- Your instructions -
Tally the lines of the data that include the word "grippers" and state the total, nothing else.

- Stored data -

-- Opening Marker --

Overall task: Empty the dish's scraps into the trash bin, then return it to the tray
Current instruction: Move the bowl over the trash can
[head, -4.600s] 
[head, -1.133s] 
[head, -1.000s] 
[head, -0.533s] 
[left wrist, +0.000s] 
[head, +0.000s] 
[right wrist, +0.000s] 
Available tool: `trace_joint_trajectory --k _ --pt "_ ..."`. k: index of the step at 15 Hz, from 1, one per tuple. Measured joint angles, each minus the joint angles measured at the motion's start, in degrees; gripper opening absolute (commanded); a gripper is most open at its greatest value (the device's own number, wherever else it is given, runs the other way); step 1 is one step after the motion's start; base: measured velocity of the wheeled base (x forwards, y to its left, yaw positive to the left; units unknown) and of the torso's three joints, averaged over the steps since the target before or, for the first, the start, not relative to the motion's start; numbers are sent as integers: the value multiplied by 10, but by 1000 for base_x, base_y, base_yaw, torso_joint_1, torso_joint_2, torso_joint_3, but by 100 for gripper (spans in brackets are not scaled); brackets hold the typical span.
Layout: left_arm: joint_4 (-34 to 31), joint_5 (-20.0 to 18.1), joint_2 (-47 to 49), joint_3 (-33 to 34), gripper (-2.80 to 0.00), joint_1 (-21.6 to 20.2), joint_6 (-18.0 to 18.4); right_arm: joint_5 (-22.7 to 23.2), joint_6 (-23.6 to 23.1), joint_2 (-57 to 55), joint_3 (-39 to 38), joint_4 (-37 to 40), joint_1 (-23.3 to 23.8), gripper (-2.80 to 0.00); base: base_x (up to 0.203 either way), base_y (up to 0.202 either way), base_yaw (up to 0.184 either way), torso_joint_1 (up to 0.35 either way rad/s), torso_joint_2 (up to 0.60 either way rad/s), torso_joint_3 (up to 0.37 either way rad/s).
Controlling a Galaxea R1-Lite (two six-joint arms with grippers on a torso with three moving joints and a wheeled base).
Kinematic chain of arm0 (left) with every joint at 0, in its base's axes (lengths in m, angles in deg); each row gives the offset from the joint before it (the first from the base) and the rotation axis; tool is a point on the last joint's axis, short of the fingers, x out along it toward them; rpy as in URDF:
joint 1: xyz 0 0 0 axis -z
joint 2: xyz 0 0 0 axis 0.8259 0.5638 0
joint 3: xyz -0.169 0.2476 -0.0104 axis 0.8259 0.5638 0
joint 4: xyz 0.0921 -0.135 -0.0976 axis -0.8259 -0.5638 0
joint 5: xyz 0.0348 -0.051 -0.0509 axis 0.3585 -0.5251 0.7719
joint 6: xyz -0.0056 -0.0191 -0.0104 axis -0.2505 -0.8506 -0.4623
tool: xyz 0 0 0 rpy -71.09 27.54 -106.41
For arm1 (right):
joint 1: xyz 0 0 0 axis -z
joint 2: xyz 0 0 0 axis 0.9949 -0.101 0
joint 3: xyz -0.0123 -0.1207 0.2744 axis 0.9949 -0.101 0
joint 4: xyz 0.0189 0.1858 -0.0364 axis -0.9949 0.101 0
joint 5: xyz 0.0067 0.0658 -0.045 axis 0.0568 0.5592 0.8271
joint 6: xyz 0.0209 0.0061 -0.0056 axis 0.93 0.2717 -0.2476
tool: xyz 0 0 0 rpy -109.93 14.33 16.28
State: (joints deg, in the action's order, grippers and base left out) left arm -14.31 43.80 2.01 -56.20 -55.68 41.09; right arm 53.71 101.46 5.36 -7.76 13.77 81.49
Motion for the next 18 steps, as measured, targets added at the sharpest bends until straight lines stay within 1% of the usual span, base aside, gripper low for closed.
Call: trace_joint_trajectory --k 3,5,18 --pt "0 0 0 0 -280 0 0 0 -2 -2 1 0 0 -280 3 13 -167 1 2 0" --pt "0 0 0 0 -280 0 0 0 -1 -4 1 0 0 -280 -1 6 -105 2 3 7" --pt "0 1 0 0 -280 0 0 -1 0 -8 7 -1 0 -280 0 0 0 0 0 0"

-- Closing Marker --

- Written reply -
2